_WORK TO COMPLETE:_ Only one span of the listing below should come back. It runs from the line with "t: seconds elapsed" through the line with "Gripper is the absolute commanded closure", and each of its lines must be reproduced exactly.

|---|

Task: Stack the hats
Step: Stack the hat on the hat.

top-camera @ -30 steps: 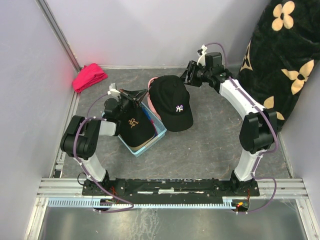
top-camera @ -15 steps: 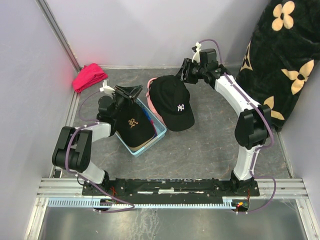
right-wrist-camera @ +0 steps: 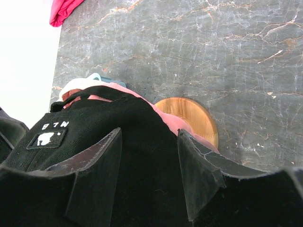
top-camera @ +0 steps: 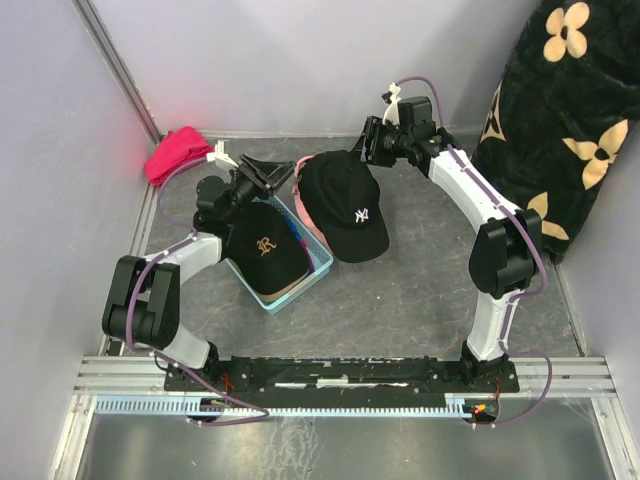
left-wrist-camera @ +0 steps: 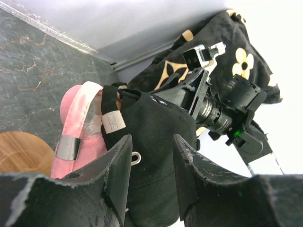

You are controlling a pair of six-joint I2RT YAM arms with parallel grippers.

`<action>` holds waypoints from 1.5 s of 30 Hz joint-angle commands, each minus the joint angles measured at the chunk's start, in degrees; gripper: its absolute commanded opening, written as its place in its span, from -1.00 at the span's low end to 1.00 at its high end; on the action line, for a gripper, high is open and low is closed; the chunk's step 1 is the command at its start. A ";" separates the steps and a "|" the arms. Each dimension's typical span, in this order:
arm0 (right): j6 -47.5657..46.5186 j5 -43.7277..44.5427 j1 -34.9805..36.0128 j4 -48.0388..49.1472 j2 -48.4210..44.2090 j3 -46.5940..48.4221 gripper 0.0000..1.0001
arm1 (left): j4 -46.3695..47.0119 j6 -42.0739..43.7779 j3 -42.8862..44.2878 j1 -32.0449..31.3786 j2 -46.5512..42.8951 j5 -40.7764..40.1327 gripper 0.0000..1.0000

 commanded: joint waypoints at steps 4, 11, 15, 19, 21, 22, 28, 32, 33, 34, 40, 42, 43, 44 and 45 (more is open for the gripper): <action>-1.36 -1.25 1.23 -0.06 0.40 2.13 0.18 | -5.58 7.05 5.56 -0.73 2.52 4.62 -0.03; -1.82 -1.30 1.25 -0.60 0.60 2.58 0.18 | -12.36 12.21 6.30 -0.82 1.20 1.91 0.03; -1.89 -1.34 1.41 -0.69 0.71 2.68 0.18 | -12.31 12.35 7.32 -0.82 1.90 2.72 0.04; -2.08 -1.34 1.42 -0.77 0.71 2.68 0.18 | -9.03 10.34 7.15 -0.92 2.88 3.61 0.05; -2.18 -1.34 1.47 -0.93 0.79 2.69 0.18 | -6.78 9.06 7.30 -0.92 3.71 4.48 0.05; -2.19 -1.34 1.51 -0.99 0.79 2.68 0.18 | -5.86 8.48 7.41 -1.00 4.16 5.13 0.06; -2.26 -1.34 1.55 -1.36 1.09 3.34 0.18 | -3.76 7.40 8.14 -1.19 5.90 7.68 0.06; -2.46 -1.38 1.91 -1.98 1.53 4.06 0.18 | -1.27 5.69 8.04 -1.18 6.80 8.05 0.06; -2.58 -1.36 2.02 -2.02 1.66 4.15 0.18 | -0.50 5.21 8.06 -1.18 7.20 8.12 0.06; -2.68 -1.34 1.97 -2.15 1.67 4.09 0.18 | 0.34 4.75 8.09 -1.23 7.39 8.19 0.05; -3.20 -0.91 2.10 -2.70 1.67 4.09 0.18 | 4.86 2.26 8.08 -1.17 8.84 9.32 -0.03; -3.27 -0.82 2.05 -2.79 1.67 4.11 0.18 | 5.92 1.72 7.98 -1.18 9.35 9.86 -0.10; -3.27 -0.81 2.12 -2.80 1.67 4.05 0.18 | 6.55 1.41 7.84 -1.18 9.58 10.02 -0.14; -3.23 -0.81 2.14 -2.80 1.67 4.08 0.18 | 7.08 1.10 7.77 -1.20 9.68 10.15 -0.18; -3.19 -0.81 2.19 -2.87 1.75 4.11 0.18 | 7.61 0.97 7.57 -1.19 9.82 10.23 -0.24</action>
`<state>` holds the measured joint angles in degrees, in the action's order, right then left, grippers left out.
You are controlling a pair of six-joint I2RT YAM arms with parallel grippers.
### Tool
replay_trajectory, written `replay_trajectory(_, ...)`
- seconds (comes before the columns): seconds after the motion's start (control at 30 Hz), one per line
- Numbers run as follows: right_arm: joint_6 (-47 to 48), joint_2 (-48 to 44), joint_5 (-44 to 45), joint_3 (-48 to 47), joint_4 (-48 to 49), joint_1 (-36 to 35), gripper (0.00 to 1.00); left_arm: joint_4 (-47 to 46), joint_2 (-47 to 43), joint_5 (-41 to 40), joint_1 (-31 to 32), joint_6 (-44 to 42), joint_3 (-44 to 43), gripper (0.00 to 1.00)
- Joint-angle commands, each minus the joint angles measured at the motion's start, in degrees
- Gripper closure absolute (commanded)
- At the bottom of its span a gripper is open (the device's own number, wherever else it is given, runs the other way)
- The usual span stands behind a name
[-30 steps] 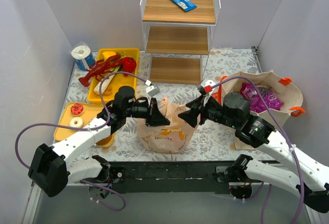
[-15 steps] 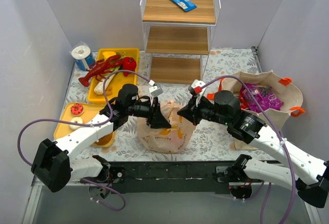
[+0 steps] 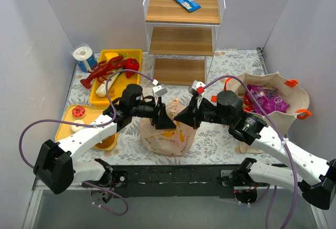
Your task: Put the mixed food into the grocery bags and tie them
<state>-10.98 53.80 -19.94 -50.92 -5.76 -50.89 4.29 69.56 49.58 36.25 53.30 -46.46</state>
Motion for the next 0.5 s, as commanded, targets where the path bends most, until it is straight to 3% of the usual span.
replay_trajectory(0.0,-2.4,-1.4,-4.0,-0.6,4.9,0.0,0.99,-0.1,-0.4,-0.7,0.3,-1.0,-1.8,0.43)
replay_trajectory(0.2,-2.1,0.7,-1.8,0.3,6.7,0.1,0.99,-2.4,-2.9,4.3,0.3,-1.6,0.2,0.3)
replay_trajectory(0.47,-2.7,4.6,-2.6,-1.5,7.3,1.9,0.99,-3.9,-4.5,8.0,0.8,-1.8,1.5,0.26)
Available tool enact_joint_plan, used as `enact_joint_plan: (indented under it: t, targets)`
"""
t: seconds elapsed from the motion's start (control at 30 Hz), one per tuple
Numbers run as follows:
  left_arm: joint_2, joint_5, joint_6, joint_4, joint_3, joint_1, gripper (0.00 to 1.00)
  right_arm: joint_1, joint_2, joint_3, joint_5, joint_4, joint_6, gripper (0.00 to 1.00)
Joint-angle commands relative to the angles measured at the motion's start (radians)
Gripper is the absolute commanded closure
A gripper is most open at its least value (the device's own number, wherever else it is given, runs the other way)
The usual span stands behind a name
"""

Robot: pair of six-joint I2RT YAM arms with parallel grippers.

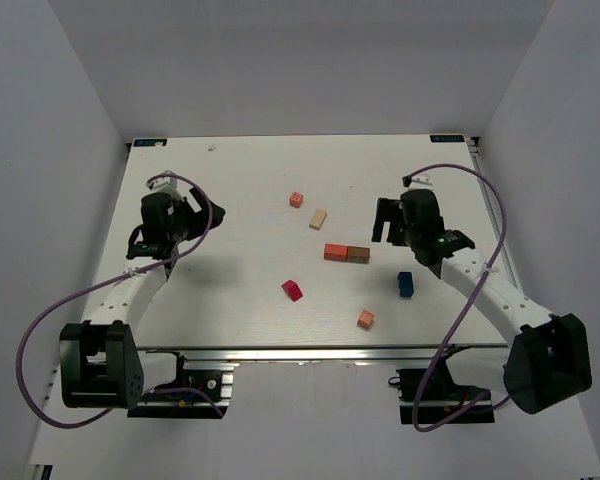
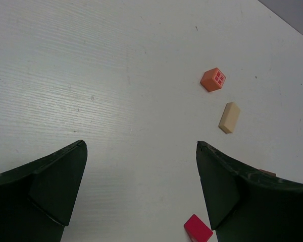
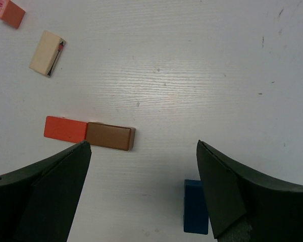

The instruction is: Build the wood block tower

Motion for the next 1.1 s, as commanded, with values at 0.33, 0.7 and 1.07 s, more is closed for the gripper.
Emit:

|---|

_EXERCISE SOLUTION:_
t: seconds elapsed from the motion's start (control at 30 Hz), one per tuple
Numbers run as follows:
  left_arm: joint_2, joint_5, joint_6, joint_4, joint_3, joint_1, gripper (0.00 to 1.00)
  right_arm: joint_1, joint_2, joint_3, joint_5, joint_4, joint_6, gripper (0.00 to 1.00)
Joint-angle commands relative to the angles measured at the motion's start (radians)
Gripper is the absolute commanded closure

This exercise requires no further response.